== Assignment ==
In the entries below, every line with the string "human" is to be reported.

Items from a data source
:::

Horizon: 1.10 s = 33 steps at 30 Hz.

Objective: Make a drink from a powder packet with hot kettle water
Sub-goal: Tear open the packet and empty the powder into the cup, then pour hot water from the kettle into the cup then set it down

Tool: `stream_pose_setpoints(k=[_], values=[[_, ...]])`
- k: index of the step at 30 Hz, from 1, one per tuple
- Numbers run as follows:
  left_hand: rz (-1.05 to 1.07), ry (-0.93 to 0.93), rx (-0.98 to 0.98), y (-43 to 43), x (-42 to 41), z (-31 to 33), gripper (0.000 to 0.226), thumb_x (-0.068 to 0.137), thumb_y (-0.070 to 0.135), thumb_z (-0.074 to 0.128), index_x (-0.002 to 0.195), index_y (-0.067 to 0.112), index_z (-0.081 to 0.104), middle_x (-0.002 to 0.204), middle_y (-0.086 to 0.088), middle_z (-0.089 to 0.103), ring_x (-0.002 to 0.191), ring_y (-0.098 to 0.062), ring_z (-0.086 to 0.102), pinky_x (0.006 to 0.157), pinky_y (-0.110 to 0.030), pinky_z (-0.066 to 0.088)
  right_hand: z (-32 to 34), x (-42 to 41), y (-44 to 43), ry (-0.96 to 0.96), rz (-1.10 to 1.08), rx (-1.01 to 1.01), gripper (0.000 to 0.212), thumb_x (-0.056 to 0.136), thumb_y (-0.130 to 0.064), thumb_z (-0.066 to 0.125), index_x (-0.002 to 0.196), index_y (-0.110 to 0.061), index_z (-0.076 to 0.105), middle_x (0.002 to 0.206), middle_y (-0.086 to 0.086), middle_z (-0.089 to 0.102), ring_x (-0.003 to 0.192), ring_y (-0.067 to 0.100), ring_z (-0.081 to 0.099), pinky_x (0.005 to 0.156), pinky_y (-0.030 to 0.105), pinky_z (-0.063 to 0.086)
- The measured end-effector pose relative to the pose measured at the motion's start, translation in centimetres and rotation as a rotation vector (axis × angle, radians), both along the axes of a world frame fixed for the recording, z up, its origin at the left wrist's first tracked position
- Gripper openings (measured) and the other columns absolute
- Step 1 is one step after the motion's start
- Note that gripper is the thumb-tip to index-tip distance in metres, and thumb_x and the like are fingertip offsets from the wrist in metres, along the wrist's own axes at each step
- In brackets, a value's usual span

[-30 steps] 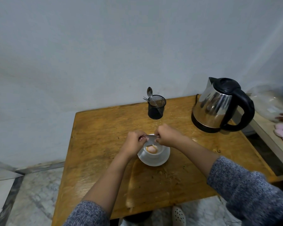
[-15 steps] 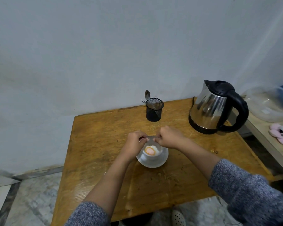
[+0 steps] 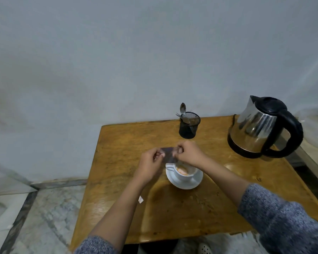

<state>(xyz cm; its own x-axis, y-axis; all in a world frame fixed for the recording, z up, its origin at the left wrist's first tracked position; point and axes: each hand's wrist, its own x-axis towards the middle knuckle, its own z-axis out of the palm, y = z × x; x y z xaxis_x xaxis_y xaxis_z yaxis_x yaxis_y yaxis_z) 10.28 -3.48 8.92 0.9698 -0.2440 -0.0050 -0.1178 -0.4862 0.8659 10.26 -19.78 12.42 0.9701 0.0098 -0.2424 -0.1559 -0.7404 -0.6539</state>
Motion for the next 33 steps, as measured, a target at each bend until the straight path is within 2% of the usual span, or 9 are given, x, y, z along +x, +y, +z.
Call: stream_pose_setpoints(k=[4, 8, 10, 14, 20, 23, 26, 29, 33], values=[[0.151, 0.088, -0.063, 4.3, -1.3, -1.8, 0.012, 0.087, 0.012, 0.056, 0.078, 0.018, 0.058, 0.068, 0.0, 0.056, 0.065, -0.015, 0.052, 0.064, -0.032, 0.043, -1.9, -0.4, 4.3, 0.008, -0.039, 0.174, 0.027, 0.082, 0.004, 0.058, 0.075, -0.019, 0.045, 0.066, -0.005, 0.054, 0.06, 0.008, 0.051, 0.054, 0.021, 0.041], [0.307, 0.199, -0.046, 8.9, -3.9, -4.9, 0.012, 0.087, 0.011, 0.056, 0.082, 0.001, 0.058, 0.067, -0.008, 0.051, 0.063, -0.018, 0.048, 0.062, -0.031, 0.041, -5.3, -1.2, 9.6, 0.068, 0.113, 0.065, 0.028, 0.078, -0.008, 0.064, 0.073, -0.023, 0.041, 0.074, -0.001, 0.054, 0.071, 0.019, 0.053, 0.063, 0.03, 0.042], [0.306, 0.251, -0.03, 9.7, -4.9, -5.8, 0.01, 0.086, 0.01, 0.057, 0.081, 0.002, 0.058, 0.065, -0.004, 0.049, 0.06, -0.012, 0.044, 0.056, -0.02, 0.036, -6.3, -1.5, 10.4, 0.079, 0.143, 0.023, 0.026, 0.076, -0.01, 0.063, 0.071, -0.025, 0.042, 0.075, -0.003, 0.055, 0.077, 0.022, 0.057, 0.068, 0.034, 0.045], [0.297, 0.325, 0.053, 10.1, -6.4, -6.7, 0.021, 0.083, 0.011, 0.058, 0.064, 0.017, 0.05, 0.062, -0.002, 0.048, 0.057, -0.01, 0.041, 0.046, -0.016, 0.031, -8.1, -2.3, 11.2, 0.134, 0.204, -0.041, 0.021, 0.075, -0.007, 0.057, 0.071, -0.025, 0.047, 0.083, 0.006, 0.063, 0.079, 0.026, 0.062, 0.065, 0.035, 0.05], [0.354, 0.341, 0.149, 10.3, -7.8, -7.9, 0.034, 0.083, 0.006, 0.054, 0.056, 0.02, 0.038, 0.054, 0.001, 0.04, 0.053, -0.013, 0.037, 0.052, -0.027, 0.03, -10.0, -3.7, 12.1, 0.117, 0.32, -0.065, 0.015, 0.083, -0.004, 0.055, 0.085, -0.017, 0.047, 0.086, 0.007, 0.055, 0.077, 0.019, 0.05, 0.051, 0.021, 0.032], [0.369, 0.358, 0.131, 10.1, -8.0, -8.1, 0.007, 0.08, 0.006, 0.06, 0.083, 0.012, 0.058, 0.067, -0.001, 0.055, 0.063, -0.013, 0.051, 0.053, -0.021, 0.036, -10.7, -4.1, 12.2, 0.072, 0.37, -0.119, 0.01, 0.086, -0.007, 0.054, 0.092, -0.015, 0.051, 0.105, 0.01, 0.057, 0.086, 0.016, 0.046, 0.057, 0.02, 0.031], [0.392, 0.369, 0.129, 9.9, -8.4, -8.6, 0.04, 0.078, 0.005, 0.063, 0.117, 0.009, 0.053, 0.104, -0.007, 0.058, 0.087, -0.017, 0.057, 0.07, -0.023, 0.046, -11.8, -4.9, 12.1, 0.076, 0.452, -0.157, 0.032, 0.088, -0.005, 0.054, 0.12, -0.009, 0.05, 0.135, 0.007, 0.041, 0.107, 0.019, 0.05, 0.075, 0.022, 0.037], [0.337, 0.302, 0.176, 9.6, -8.9, -9.1, 0.045, 0.079, 0.005, 0.062, 0.122, 0.01, 0.051, 0.115, -0.001, 0.043, 0.109, -0.021, 0.051, 0.092, -0.029, 0.045, -12.5, -5.6, 11.9, 0.091, 0.507, -0.214, 0.046, 0.092, -0.009, 0.052, 0.136, -0.01, 0.039, 0.145, 0.005, 0.028, 0.114, 0.021, 0.05, 0.079, 0.024, 0.041], [0.232, 0.187, 0.301, 9.4, -9.9, -9.5, 0.042, 0.083, 0.011, 0.055, 0.125, 0.009, 0.05, 0.128, -0.004, 0.04, 0.121, -0.02, 0.04, 0.095, -0.021, 0.032, -11.9, -6.5, 10.8, 0.085, 0.546, -0.158, 0.043, 0.094, -0.015, 0.047, 0.137, -0.014, 0.04, 0.144, 0.001, 0.03, 0.11, 0.02, 0.05, 0.089, 0.029, 0.045]])
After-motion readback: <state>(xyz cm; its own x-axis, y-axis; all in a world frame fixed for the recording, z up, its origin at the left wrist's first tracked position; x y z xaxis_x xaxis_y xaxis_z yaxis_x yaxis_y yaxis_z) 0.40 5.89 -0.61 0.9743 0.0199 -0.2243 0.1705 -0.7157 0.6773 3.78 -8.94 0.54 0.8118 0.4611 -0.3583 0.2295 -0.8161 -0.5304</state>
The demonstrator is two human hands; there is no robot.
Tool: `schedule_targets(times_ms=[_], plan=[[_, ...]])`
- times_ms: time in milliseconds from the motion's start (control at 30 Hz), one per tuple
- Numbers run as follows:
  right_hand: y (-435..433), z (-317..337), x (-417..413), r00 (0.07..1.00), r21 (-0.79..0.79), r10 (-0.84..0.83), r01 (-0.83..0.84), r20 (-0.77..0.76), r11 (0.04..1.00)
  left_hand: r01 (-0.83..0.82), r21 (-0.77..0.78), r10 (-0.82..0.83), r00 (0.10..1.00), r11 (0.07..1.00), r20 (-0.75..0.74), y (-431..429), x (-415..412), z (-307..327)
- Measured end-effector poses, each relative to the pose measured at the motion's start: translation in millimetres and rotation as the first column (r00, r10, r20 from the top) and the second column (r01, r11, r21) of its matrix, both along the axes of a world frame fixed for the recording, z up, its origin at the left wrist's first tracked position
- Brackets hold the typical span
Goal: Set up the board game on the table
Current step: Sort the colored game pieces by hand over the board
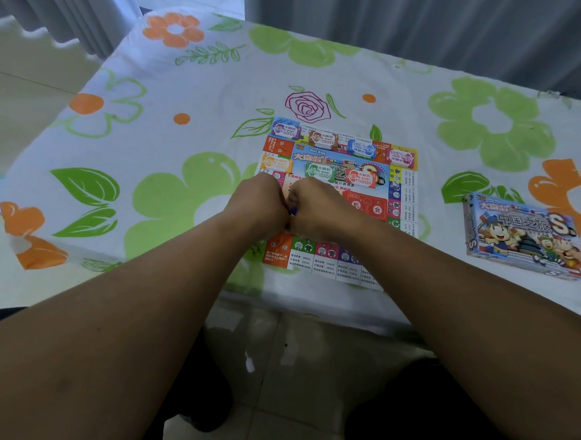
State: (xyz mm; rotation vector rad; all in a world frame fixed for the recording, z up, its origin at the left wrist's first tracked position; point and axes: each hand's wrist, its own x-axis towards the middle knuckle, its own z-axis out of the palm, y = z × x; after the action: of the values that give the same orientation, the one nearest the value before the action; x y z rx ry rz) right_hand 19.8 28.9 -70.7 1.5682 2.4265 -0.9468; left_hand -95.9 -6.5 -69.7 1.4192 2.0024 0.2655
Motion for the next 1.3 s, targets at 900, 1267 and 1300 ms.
schedule_targets(times_ms=[900, 1267, 1300], plan=[[4, 21, 7, 0.957, -0.243, -0.218, 0.169, -0.193, 0.955, -0.365, -0.294, 0.463, 0.577, 0.883, 0.673, 7, -6, 0], [9, 48, -5, 0.964, -0.052, -0.085, 0.074, -0.251, 0.996, -0.313, -0.494, 0.565, 0.199, 0.811, 0.801, 7, -9, 1], [9, 48, -7, 0.966, -0.019, -0.067, 0.064, -0.251, 0.998, -0.298, -0.506, 0.565, 0.162, 0.809, 0.809, 6, -8, 2]])
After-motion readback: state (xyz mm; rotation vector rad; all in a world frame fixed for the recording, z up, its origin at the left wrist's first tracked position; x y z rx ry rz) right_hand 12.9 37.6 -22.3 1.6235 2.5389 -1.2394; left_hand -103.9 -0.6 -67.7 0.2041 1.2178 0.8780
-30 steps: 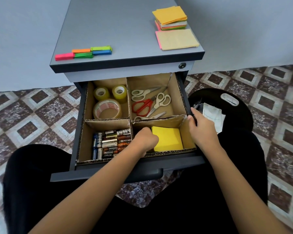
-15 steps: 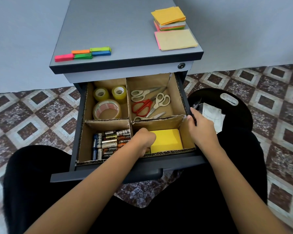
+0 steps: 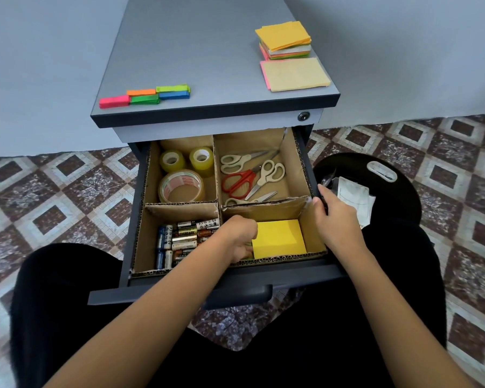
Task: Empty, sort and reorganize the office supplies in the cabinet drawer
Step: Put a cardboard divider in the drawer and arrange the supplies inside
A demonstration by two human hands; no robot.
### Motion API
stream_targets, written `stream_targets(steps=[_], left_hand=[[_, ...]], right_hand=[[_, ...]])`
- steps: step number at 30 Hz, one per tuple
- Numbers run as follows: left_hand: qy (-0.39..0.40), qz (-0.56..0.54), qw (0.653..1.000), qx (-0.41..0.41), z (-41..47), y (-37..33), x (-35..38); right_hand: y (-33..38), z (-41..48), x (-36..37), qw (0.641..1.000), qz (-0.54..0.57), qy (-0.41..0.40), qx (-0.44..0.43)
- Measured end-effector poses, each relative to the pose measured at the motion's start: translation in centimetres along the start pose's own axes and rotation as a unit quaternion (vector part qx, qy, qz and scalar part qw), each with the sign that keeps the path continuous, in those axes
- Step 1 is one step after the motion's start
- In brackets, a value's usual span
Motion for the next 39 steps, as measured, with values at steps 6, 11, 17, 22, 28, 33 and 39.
stream_targets(steps=[6, 11, 17, 22, 28, 33, 39], left_hand=[[0.013, -0.039, 0.999, 0.02, -1.0, -0.9, -0.5], [0.047, 0.022, 0.987, 0.151, -3.7, -4.4, -0.9], [-0.04, 0.161, 0.91, 0.381, -7.3, -11.2, -2.3], [-0.115, 0.143, 0.866, 0.465, -9.3, -16.5, -3.5], [-0.151, 0.0, 0.892, 0.426, -8.2, -22.2, -4.8], [-0.11, -0.083, 0.924, 0.356, -5.3, -25.0, -4.5], [-0.076, -0.159, 0.941, 0.288, -3.9, -26.1, -3.3]], right_hand=[[0.2, 0.2, -0.2, 1.0, -0.021, -0.012, -0.016], [2.2, 0.0, -1.7, 0.994, 0.009, -0.063, -0.085], [6.8, 0.8, -4.8, 0.978, 0.071, -0.099, -0.168], [10.4, 3.5, -8.2, 0.972, 0.058, -0.127, -0.188], [13.1, 8.4, -10.4, 0.975, 0.015, -0.144, -0.17], [14.0, 13.0, -9.9, 0.981, -0.061, -0.115, -0.145], [13.9, 15.7, -9.2, 0.989, -0.099, -0.081, -0.076]])
Point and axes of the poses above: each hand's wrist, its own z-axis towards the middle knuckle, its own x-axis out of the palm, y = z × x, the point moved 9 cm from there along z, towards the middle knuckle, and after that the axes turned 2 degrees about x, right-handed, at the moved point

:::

== Your solution ==
The demonstrator is two human hands; there is no robot.
A demonstration by two human hands; no robot.

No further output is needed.